Und so bin ich dazu verdammt, in meinem goldenen Vogelkäfig zu sitzen und aus dem Fenster zu blicken. Wie das behütete Kätzchen, das nicht heraus darf, weil es zu gefährlich ist wenn man nachts umherstreicht und sich mit den Katern balgen kann. Die Tür vom Käfig ist verschlossen und Ausgang habe ich nur unter Katis Bewachung. Ich hüpfe auch nicht von Stange zu Stange, sondern schleppe mich qualvoll voran, selbst zum Futternapf und jedes Mal, wenn ich kurze aufflattern will, dann bringen mich meine Schmerzen wieder auf den Käfigboden zurück.

Ich habe im Leben immer nur funktioniert.
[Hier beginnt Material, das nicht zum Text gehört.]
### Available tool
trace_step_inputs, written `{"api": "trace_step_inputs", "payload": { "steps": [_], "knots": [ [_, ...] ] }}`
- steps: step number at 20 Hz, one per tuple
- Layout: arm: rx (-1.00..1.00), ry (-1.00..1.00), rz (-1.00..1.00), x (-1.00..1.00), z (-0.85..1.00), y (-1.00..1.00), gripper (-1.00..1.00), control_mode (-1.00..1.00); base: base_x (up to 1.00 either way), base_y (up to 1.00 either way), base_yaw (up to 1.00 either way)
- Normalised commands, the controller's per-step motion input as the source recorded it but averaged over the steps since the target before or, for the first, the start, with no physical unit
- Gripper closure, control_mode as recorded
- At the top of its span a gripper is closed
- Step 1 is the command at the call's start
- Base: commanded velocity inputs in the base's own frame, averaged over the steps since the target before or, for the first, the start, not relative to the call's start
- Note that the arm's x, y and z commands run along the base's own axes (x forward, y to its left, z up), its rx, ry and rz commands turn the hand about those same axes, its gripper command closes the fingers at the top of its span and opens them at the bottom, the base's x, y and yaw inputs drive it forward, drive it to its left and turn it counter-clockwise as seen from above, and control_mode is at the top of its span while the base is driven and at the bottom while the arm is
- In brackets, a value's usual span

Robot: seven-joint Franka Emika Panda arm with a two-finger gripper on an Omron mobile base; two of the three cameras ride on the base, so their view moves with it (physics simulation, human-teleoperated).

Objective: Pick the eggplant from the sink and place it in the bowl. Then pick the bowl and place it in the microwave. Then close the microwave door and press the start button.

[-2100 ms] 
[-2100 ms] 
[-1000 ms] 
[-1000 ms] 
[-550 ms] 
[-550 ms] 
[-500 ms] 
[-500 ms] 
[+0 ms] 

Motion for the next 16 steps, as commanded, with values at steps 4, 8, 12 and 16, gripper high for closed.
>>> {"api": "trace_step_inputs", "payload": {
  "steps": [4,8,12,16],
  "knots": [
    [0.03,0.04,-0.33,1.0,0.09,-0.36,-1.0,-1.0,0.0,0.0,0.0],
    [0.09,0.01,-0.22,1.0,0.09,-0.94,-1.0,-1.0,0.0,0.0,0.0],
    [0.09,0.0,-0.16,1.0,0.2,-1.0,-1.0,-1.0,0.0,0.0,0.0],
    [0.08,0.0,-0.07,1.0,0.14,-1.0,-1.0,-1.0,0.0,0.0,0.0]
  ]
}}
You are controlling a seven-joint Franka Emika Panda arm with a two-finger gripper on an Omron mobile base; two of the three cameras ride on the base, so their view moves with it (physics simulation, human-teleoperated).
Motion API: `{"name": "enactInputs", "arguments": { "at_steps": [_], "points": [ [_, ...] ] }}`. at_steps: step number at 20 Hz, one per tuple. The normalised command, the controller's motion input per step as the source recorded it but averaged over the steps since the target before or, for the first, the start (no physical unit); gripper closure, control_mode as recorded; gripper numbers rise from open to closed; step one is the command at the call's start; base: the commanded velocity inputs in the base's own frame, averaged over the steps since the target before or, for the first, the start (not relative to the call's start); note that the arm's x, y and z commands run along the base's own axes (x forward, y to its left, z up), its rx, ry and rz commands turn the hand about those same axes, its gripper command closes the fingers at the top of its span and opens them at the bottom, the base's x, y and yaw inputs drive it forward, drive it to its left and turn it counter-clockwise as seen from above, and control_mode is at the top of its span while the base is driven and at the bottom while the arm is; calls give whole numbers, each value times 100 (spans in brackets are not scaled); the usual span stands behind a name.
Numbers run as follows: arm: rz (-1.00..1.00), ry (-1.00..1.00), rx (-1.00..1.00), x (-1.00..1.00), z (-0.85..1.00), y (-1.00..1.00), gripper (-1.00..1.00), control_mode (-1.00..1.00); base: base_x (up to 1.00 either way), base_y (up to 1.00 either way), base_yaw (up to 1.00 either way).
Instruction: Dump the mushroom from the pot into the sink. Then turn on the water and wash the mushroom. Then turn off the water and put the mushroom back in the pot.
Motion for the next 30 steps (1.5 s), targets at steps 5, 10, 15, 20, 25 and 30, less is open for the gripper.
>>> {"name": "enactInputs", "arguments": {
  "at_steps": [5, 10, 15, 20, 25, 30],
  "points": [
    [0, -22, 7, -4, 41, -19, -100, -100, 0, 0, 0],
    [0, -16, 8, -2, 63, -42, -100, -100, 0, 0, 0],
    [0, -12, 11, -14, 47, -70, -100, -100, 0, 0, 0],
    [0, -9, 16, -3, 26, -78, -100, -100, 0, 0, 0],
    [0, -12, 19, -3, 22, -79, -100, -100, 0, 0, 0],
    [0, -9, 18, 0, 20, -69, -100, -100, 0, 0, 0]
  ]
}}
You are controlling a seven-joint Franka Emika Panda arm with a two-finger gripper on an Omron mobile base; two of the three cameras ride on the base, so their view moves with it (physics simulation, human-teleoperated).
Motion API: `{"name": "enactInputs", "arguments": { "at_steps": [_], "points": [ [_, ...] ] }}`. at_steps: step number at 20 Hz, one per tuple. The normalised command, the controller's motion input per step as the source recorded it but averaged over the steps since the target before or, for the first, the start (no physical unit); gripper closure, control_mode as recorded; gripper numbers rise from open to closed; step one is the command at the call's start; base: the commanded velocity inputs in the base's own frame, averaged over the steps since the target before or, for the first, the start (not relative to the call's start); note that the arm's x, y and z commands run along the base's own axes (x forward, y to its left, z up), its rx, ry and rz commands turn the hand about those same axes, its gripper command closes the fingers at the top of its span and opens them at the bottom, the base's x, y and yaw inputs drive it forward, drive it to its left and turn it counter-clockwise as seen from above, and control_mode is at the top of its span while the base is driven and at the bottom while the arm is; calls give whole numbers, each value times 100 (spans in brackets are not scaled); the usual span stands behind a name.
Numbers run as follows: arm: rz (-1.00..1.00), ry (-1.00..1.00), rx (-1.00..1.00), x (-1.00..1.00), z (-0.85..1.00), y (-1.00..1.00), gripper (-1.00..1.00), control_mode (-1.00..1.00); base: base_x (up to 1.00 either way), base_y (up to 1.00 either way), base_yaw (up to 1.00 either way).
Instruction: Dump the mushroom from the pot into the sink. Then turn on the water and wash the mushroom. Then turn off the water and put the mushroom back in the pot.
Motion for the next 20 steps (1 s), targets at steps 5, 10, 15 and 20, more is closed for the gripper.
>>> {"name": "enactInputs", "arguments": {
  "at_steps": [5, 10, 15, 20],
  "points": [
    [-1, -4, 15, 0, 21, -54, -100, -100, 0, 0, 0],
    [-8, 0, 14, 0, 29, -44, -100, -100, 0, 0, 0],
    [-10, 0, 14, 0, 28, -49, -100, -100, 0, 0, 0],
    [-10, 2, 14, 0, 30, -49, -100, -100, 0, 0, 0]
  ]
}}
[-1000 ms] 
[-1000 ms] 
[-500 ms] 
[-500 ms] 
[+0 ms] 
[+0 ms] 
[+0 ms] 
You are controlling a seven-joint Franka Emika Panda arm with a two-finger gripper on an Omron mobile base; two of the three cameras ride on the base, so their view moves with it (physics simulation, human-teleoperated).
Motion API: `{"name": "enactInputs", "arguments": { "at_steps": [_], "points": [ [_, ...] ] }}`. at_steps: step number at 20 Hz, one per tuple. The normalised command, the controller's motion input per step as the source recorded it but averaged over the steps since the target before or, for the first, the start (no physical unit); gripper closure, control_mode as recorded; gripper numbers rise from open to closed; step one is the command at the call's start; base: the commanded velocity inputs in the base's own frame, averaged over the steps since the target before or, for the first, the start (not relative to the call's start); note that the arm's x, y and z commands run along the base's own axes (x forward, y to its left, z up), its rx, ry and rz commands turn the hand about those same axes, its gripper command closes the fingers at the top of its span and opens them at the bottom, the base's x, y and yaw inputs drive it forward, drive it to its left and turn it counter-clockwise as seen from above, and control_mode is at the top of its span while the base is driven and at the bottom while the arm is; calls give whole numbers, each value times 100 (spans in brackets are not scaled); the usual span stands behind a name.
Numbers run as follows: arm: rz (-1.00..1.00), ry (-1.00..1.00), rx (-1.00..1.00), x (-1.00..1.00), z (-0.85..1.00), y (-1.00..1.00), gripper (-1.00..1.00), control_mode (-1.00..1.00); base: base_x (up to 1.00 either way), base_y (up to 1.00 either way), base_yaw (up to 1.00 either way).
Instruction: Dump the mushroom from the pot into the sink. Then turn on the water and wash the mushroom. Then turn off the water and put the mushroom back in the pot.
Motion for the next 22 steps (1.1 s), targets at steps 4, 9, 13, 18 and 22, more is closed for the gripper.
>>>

Nie bin ich aufgestanden, nie habe ich mich gewehrt. Nur, wenn die Jungen zu grob wurden und mir an die Wäsche wollten. Es ist schon ein weiter Weg von dem neugierigen paarungsfreudigen Vögelchen über die gestutzte 'Mutter-Vernünftig' bis hin zur flügellahmen alten Frau, die nun der fürsorglichen Liebe von 'Tochter-Vernünftig' ausgeliefert ist.

Anfangs habe ich mich noch gern an all das Aufregende erinnert, was da draußen so passiert ist. Aber inzwischen träume ich nicht einmal mehr davon, sondern fange an, das da draußen zu fürchten und zu verachten. Und so entwickele ich mehr und mehr zynische und böse Gedanken für meine Mitmenschen, die mir im Leben begegnet sind. Wahrscheinlich ist es auch Neid, weil die etwas haben, was ich nicht habe: Einen Partner, Liebe und Anerkennung und darum lehne ich all sowas natürlich ab. Wozu einen Mann, Liebe ist nur Lüge und von Anerkennung kann man sich auch nichts kaufen.

Aber ganz langsam, unmerklich und ohne, dass ich oder Kati oder sonst jemand es bemerkt hätte, schleichen sich die ersten Vorzeichen dessen ein, was auf mich zurollt.